DATA TO EXAMINE:
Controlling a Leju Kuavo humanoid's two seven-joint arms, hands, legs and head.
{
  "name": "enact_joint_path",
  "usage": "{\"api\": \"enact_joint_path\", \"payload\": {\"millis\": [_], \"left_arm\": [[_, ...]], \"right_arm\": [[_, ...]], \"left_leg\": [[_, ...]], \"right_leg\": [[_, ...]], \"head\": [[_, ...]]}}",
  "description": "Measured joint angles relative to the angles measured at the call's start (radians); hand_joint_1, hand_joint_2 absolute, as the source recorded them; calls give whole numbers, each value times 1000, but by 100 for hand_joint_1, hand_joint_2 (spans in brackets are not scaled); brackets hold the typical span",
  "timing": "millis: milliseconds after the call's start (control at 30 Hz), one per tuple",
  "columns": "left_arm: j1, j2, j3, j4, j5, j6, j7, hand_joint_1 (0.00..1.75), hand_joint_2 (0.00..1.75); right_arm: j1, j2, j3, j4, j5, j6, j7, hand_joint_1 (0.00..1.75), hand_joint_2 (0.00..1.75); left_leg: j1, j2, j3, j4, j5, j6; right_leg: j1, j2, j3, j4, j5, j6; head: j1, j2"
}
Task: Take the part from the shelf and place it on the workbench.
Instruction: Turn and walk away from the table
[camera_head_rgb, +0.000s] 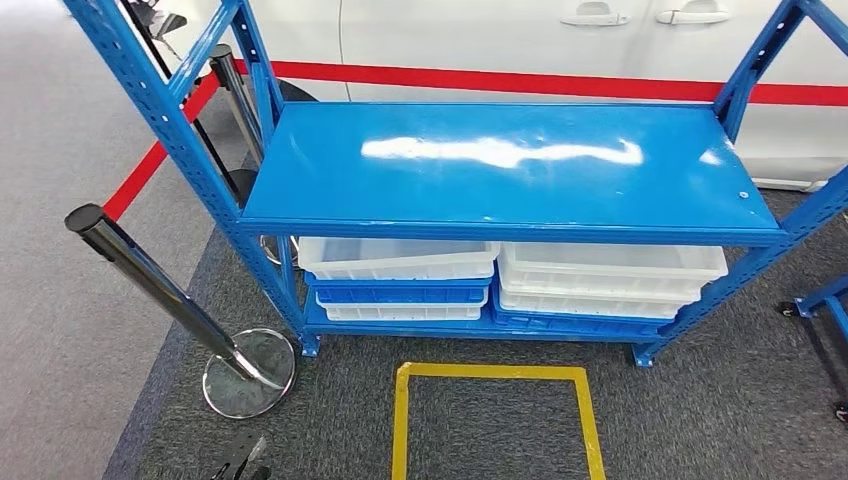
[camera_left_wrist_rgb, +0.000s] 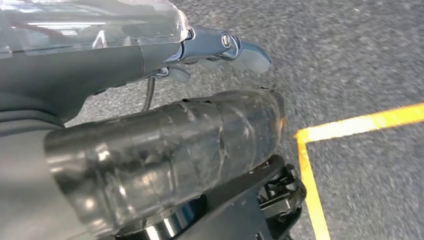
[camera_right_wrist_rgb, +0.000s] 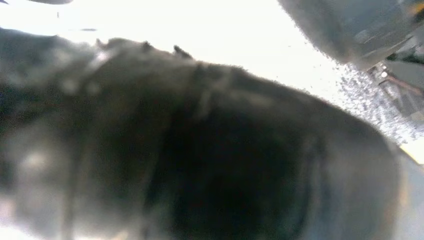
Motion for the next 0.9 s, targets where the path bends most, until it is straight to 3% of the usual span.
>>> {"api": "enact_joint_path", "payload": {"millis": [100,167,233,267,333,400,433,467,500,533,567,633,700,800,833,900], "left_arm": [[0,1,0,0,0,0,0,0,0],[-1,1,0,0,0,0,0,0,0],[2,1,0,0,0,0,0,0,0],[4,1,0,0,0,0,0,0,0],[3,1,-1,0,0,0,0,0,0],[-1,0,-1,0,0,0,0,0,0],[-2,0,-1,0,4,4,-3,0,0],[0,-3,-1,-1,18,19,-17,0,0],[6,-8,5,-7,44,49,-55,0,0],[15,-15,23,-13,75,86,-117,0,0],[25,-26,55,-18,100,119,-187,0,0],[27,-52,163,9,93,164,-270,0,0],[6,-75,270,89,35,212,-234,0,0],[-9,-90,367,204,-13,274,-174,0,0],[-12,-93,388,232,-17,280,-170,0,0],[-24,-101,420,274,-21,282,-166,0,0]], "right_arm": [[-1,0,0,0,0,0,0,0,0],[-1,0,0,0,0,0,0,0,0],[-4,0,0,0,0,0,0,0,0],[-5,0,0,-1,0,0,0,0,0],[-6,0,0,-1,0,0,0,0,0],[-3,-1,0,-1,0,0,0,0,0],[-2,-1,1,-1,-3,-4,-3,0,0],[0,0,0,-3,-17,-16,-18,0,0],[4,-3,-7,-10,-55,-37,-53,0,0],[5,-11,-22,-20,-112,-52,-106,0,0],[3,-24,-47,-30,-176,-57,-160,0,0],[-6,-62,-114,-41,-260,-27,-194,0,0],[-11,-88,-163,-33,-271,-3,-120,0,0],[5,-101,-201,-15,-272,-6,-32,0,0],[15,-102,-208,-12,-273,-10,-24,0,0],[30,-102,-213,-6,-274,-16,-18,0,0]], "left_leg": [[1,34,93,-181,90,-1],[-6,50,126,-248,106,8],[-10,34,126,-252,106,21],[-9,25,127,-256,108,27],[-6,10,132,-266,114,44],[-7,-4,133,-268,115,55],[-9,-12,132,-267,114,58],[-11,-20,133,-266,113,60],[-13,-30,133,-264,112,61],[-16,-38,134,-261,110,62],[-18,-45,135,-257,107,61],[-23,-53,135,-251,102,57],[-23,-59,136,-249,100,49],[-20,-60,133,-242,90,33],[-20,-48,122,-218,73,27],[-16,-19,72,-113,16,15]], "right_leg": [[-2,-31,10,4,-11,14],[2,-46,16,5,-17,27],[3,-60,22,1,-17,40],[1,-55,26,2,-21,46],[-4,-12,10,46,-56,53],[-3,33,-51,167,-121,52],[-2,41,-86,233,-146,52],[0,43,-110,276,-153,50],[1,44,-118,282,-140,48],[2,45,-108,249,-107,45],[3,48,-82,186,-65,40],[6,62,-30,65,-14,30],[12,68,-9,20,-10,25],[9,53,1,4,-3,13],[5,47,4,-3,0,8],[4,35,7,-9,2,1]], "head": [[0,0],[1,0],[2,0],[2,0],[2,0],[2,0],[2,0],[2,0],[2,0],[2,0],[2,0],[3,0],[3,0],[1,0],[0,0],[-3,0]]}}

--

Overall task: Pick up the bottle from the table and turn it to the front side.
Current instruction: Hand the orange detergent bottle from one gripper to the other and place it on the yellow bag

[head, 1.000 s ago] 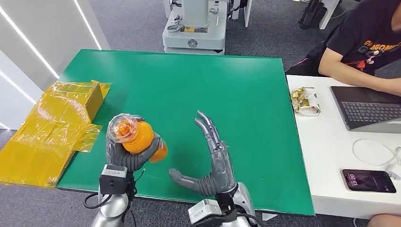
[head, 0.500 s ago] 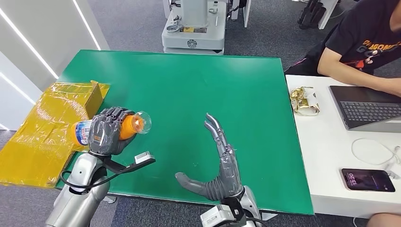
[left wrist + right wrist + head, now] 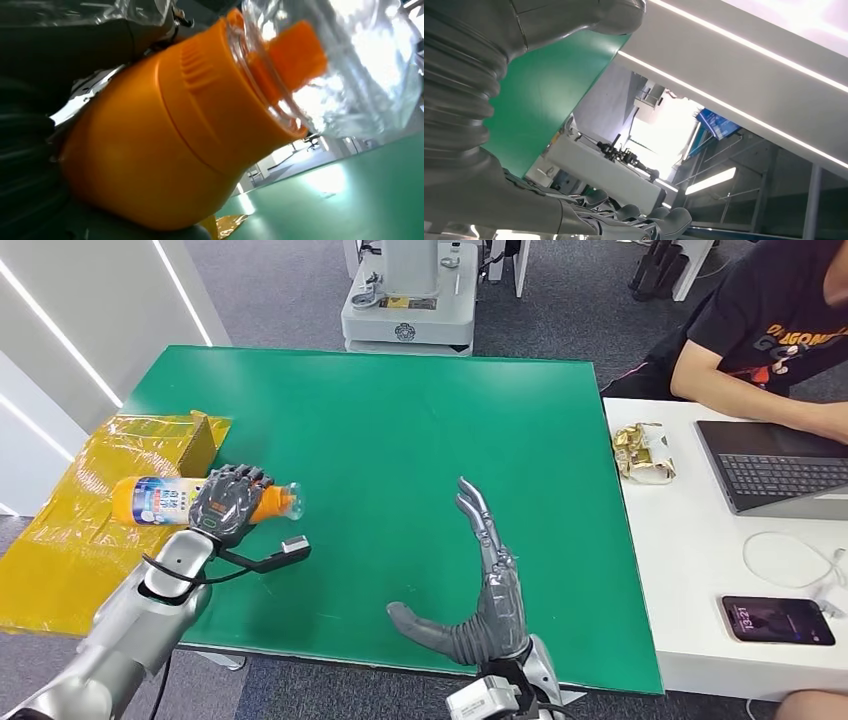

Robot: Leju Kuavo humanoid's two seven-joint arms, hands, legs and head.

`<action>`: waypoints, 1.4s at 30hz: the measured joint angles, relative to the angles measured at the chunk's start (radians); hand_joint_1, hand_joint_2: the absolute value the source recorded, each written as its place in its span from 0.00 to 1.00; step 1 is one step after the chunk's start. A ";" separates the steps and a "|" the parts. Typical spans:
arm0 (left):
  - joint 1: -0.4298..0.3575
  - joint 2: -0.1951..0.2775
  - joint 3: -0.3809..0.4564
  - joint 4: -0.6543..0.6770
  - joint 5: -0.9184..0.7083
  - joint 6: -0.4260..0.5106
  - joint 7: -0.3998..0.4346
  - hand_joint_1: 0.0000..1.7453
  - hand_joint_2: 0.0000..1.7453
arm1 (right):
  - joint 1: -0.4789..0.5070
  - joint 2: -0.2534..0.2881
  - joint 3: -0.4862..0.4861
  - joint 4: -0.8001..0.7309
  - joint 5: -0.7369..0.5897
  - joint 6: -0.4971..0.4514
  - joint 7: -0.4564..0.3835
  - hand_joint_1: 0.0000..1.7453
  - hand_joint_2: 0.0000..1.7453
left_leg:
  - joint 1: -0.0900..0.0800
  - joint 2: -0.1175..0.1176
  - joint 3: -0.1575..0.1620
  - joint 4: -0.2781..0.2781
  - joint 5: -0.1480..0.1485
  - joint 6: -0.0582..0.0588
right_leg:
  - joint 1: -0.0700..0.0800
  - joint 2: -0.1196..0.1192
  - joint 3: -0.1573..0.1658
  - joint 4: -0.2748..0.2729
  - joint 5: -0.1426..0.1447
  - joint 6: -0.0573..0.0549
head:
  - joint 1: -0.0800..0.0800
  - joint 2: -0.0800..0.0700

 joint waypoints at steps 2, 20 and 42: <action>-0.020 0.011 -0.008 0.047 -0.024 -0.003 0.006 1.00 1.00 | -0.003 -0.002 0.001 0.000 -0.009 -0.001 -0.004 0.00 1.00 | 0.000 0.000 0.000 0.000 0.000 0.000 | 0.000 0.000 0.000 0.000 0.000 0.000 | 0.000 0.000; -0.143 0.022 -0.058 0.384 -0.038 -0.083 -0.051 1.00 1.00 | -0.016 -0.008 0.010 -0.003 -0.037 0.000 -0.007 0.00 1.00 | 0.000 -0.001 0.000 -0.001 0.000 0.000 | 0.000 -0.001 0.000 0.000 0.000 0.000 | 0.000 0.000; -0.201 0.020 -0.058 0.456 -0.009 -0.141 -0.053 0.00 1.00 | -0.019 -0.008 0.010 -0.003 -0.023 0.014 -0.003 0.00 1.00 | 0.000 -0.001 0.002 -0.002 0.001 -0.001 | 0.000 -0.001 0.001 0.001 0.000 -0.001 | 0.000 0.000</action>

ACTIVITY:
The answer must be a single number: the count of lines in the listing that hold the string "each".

TASK OUTPUT:
2